ASSIGNMENT:
Reprint the full listing exactly.

______

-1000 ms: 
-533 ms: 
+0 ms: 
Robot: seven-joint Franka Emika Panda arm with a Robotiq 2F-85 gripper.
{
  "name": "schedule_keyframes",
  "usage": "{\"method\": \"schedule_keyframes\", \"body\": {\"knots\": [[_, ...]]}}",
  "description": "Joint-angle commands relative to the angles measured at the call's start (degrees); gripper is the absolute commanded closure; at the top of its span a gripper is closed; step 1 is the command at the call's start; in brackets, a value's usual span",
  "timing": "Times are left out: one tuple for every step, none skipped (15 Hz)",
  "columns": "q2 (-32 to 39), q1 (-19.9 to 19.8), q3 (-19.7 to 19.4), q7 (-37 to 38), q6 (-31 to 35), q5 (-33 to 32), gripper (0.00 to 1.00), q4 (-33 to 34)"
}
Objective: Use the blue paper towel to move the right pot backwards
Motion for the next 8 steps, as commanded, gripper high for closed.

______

SOLUTION:
-1000 ms: 
-533 ms: 
+0 ms: 
Robot: seven-joint Franka Emika Panda arm with a Robotiq 2F-85 gripper.
{
  "name": "schedule_keyframes",
  "usage": "{\"method\": \"schedule_keyframes\", \"body\": {\"knots\": [[_, ...]]}}",
  "description": "Joint-angle commands relative to the angles measured at the call's start (degrees); gripper is the absolute commanded closure; at the top of its span a gripper is closed; step 1 is the command at the call's start; in brackets, a value's usual span",
  "timing": "Times are left out: one tuple for every step, none skipped (15 Hz)",
  "columns": "q2 (-32 to 39), q1 (-19.9 to 19.8), q3 (-19.7 to 19.4), q7 (-37 to 38), q6 (-31 to 35), q5 (-33 to 32), gripper (0.00 to 1.00), q4 (-33 to 34)"
}
Objective: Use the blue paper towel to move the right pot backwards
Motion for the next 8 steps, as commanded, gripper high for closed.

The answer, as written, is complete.